Risks and red flags to watch

  1. Adverse selection: Funds may prioritize their best capacity for themselves; ensure alignment via same-terms, pari-passu constructs. (Khaitan & Co)
  2. Concentration risk: A single deal can impair outcomes even if your fund performs.
  3. Governance & information rights: Check SHA/SSA, board observer rights, quarterly MIS, and audit standards.
  4. Follow-on funding risk: You might be asked to bridge rounds; clarify pro-rata rights and caps.
  5. Exit rigidity: If exits are tied to fund timelines, plan liquidity accordingly. (Resolut Partners)
  6. Process risk: KYC, custody, demat for private securities, and cashflow controls (escrow). (help.angellist.com)

Due-diligence checklist (print-friendly)

  • Deal thesis: revenue model, unit economics, competitive moat.
  • Governance pack: SHA/SSA, tag/drag, ROFR, information & inspection rights.
  • Economics: exact carry, fee caps, broken-deal expenses, expense sharing.
  • Structure: CIV/SPV deeds, investor rights, voting mechanics.
  • Reg path: AIF category, CIPM/PM registration where applicable, demat process. (lexcomply.com, help.angellist.com)
  • Valuation & round terms: liquidation preference, anti-dilution, ESOP overhang.
  • Exit map: IPO/M&A/secondary timelines, alignment with fund exit rights. (Resolut Partners)
  • Tax & compliance: capital gains characterization, withholding, FEMA if cross-border (consult your tax advisor).

Who should consider co-investments?

  • HNIs/family offices who can evaluate single-name risk and deploy time into diligence.
  • Investors already allocating to AIFs/PMS and wanting deal-by-deal overlays.
  • Those comfortable with illiquidity and lumpy outcomes seeking to optimize fee drag.

FAQs

Q1. What is the minimum ticket size?
There is no universal minimum. Under PMS rules the general minimum is ₹50 lakh, but co-investment portfolio managers are exempt from this threshold (and accredited investors have flexibility). AIF sidecars and syndicates set their own deal minimums—often lower than standard fund commitments. (apmiindia.org)

Q2. Are co-investors guaranteed the same terms as the fund?
Not automatically—you must negotiate/confirm it. However, policy direction and market practice in India increasingly require same terms and co-terminus exits to prevent conflicts. Always verify your term sheet/side letter. (Resolut Partners, NLS BLR)

Q3. Can Indian residents invest in US angel syndicates?
As of now, platforms indicate Indian residents generally cannot participate in US syndicates; domestic syndicates are enabled.
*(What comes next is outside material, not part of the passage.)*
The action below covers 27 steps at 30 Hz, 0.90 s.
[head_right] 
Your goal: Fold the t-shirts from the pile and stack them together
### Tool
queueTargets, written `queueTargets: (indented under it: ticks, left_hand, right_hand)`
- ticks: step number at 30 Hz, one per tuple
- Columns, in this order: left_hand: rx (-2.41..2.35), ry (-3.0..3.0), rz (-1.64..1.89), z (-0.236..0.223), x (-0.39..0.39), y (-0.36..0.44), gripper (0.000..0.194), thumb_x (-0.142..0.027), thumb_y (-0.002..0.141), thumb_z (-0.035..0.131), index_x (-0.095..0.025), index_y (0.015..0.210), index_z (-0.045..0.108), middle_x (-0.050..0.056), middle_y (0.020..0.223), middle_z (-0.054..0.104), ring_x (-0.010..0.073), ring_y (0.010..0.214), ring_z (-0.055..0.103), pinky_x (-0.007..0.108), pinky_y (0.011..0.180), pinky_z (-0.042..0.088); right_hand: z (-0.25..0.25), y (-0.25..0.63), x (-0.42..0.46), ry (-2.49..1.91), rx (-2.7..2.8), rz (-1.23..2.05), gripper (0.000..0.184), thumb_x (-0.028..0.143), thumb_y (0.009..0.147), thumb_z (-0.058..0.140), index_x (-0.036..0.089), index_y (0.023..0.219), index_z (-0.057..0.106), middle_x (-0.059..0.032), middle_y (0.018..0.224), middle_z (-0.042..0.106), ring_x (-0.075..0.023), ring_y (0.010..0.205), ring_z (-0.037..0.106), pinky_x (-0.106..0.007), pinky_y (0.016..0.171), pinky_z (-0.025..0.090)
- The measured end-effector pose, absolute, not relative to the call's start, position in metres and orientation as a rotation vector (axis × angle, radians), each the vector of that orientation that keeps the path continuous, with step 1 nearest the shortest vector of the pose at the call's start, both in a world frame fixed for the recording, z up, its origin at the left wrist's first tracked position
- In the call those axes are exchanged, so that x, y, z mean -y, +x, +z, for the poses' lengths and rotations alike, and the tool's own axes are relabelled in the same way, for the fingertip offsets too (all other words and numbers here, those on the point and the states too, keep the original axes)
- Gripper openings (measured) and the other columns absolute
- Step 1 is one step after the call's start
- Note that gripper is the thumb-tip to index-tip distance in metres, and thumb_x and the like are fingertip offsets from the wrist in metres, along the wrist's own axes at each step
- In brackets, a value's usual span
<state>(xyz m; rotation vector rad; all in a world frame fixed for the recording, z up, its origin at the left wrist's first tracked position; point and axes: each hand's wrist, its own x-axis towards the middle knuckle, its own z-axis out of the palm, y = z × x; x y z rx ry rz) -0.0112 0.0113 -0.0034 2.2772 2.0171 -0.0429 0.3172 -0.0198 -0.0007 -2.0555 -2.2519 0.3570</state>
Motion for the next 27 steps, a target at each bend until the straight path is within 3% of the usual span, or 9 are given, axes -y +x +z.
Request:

Cross-border flows are subject to FEMA and platform policies. (help.angellist.com)

Q4. How are returns taxed?
Tax depends on the asset (unlisted equity vs listed securities vs real estate SPVs), holding period, and investor profile. Seek personalized advice; structures can influence capital gains rates, TDS, and withholding.

Q5. How do co-investments compare with REITs or listed funds?
Co-investments are concentrated and illiquid with bespoke terms. REITs/listed vehicles are diversified and liquid but offer less control. Choose based on your risk tolerance, horizon, and need for control vs convenience.


Final word for Indian investors

Co-investments can be a high-impact satellite to a core portfolio—especially if you already back quality AIF managers. Focus on alignment (same terms), process hygiene (CIPM/AIF compliance), and exit clarity. If a deal fails any of these, pass.

Sources & references:
SEBI Portfolio Managers Master Circular; SEBI circulars for PMs offering co-investment services; consultation/analysis on AIF co-investments and pari-passu rights; AngelList India documentation on syndicates, demat, and cross-border constraints. (lexcomply.com, Securities and Exchange Board of India, Resolut Partners, NLS BLR, Khaitan & Co, angellistindia.com, help.angellist.com)

Disclaimer: This article is for education, not investment advice. Evaluate each deal with licensed professionals.